In 2019, the boycott of Japanese products and travel began in South Korea due to trade disputes between South Korea and Japan.

==History==
In 2019, a new wave of boycotts were started in South Korea as a response to the Japan–South Korea trade dispute. People participating in the movement stopped buying Japanese products and services, travelling to Japan, and watching Japanese-made films.

Boycotts of Japanese products and services in South Korea have affected Japanese brands and tourism to Japan. On July 29, 2019, a Korean credit card company reported that credit card sales from Muji fell by 33.4%, ABC Mart sales fell by 11.4% and Daigaku Honyaku Center fell by 55.3%. Uniqlo sales dropped by 40% and the company announced it will close down its Jongno 3-ga store in central Seoul. Similarly, credit card spending from South Koreans in Japan have also declined. JTB Corporation reported that the number of Koreans visiting Japan declined by about 10%. Some South Korean airlines announced they will reduce flights or suspend direct routes between major Japanese and South Korean cities.

The boycott of Japanese products spread into the cultural sector, with the latest release of the Doraemon film series Doraemon: Nobita's Chronicle of the Moon Exploration, which was originally scheduled for release on August 14, had been postponed indefinitely even after the film's Korean dubbing was finished. In July, two other anime films, Butt Detective the Movie and Detective Conan: The Fist of Blue Sapphire, was subjected to unfavourable online reviews on internet and sold only 134,000 and 200,000 tickets respectively.

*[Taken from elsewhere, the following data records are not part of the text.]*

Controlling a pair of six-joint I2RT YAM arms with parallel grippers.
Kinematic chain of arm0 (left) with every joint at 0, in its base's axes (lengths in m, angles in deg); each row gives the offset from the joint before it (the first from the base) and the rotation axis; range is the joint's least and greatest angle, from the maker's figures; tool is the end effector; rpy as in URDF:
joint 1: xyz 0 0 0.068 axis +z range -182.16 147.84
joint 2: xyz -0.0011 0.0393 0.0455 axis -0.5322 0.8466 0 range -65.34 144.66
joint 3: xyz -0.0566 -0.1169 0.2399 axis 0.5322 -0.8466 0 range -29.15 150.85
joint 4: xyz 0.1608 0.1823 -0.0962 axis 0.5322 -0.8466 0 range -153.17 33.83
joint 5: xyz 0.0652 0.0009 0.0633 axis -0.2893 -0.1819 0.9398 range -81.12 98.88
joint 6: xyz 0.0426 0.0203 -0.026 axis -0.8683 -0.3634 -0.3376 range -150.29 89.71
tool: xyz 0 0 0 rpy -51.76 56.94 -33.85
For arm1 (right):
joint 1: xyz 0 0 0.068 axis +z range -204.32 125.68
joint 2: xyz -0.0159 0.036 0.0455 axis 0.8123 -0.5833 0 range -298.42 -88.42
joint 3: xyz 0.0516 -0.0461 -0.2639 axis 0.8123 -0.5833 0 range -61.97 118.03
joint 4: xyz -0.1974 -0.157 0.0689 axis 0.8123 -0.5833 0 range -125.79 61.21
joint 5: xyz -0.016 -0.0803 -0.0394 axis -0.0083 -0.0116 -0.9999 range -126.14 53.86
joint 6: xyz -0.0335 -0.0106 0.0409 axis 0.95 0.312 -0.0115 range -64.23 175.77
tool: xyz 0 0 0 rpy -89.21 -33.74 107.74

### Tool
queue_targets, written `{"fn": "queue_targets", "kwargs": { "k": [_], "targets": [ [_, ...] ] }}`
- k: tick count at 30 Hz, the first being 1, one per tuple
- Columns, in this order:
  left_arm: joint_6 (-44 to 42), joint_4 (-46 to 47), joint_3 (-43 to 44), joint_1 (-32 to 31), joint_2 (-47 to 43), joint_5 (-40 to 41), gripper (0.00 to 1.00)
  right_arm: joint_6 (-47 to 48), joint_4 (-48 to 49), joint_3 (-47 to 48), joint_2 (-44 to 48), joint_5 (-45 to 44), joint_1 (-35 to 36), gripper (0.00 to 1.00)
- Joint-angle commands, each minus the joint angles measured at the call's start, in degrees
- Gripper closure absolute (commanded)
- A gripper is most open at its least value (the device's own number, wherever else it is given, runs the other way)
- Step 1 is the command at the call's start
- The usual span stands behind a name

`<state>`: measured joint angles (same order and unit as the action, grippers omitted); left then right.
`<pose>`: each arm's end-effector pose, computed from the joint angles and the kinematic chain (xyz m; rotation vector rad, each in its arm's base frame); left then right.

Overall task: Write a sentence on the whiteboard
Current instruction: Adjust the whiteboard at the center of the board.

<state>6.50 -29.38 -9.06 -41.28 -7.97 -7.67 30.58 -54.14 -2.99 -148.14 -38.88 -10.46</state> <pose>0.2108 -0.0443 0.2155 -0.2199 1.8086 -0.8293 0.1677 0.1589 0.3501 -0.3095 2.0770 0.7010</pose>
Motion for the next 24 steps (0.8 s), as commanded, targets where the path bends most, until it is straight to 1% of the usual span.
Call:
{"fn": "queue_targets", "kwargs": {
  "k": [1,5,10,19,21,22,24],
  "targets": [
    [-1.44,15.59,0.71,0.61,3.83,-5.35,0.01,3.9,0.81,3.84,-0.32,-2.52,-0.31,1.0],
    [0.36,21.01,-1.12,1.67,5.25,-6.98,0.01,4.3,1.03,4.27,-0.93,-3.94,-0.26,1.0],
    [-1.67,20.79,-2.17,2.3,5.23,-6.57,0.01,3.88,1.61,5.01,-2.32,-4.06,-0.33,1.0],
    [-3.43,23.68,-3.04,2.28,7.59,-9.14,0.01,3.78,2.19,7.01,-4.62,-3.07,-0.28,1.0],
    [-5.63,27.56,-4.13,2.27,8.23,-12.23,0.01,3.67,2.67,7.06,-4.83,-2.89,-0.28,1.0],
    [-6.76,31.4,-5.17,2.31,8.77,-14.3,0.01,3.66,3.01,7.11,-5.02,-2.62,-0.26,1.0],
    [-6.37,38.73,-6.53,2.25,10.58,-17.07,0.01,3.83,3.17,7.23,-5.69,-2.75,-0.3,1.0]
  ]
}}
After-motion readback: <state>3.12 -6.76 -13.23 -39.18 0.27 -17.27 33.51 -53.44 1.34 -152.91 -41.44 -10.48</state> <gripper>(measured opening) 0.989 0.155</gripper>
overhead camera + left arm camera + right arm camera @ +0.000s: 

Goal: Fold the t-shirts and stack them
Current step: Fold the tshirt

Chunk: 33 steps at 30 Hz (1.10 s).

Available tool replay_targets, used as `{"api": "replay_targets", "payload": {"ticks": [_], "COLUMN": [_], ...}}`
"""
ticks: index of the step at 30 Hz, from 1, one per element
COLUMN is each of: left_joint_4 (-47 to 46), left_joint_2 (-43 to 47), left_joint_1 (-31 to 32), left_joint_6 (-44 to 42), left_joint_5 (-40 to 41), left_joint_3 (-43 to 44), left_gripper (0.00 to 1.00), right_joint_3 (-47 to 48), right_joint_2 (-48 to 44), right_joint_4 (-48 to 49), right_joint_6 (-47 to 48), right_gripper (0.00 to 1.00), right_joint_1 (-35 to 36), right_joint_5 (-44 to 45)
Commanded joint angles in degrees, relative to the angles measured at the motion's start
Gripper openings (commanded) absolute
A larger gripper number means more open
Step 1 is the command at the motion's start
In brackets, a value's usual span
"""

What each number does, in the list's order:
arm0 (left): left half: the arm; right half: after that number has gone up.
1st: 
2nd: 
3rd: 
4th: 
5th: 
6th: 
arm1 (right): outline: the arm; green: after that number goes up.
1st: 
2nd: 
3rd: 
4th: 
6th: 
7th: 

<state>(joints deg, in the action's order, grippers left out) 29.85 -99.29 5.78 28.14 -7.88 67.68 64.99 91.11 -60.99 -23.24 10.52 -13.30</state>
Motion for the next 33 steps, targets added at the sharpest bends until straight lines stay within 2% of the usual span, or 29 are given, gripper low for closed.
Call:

A poll conducted by Realmeter involving 504 adults reveal that on 24 July 2019, said that 62.8% of respondents say they are boycotting Japanese goods. Another poll conducted by Gallup Korea involving 1,005 adults found that only 12% held favourable views on Japan, while 77% have negative views. Likewise the poll found that 61% of respondents blame the Japanese government for the conflict, while 17% hold the South Korean government responsible.

A new poll conducted by Embrian involving 1000 adults reveal that, as of December 2, 2020, 71.8% of respondents say they are participating in boycotting Japanese goods.

==Japan's Response==
Due to the boycott, Japanese companies' sales in exports to Korea dropped by 99.9% from the previous year. The Chief Cabinet Secretary of Japan officially expressed dissatisfaction, stating through the Japanese broadcaster NHK that although the diplomatic situation between Korea and Japan is serious, the Korean people should respond sensibly to the boycott of Japanese products which is damaging to Japanese companies.